```{contents}
```
## Flow-Based Generative Models

---

### Core Idea

Flow-based models are **generative models** that learn to map complex data (like images) into a **simple, tractable distribution** (like a Gaussian) — and vice versa — using a **reversible (invertible) transformation**.

In simple terms:

> They **learn an exact mathematical mapping** between real data and random noise — allowing both **generation** and **density estimation** directly.

So, unlike GANs (which are implicit) or diffusion models (which are iterative), **flow-based models** are **explicit and invertible**.

---

### Intuition

Imagine you have:

* A **complex distribution** $p_X(x)$: real images, audio, etc.
* A **simple distribution** $p_Z(z)$: standard normal $\mathcal{N}(0, I)$.

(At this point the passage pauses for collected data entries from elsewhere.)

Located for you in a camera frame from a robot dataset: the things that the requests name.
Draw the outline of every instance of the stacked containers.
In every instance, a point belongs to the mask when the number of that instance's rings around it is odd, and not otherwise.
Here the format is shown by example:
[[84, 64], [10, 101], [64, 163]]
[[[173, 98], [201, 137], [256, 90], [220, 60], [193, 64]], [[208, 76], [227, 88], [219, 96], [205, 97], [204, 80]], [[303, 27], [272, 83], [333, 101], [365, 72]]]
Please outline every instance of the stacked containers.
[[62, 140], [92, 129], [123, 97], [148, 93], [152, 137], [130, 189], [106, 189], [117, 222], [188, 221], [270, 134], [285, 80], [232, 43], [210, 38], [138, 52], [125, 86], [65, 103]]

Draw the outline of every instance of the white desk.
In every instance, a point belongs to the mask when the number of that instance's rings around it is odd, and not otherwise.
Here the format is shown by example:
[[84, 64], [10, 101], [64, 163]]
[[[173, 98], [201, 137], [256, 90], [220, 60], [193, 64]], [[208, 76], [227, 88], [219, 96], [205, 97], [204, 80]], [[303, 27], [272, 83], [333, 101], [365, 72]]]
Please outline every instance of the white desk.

Flow models learn a **bijective function** $f_\theta$ such that:

$$
z = f_\theta(x) \quad \text{and} \quad x = f_\theta^{-1}(z)
$$

So:

* **Forward pass:** maps data → latent noise
* **Inverse pass:** maps noise → realistic data

This **invertibility** makes flows unique.

---

### Probability Transformation (Change of Variables)

The probability density of $x$ is derived from $z = f_\theta(x)$:

$$
p_X(x) = p_Z(f_\theta(x)) \cdot \left| \det \frac{\partial f_\theta(x)}{\partial x} \right|
$$

Taking log:

$$
\log p_X(x) = \log p_Z(f_\theta(x)) + \log \left| \det J_{f_\theta}(x) \right|
$$

where $J_{f_\theta}(x)$ is the **Jacobian matrix** of the transformation.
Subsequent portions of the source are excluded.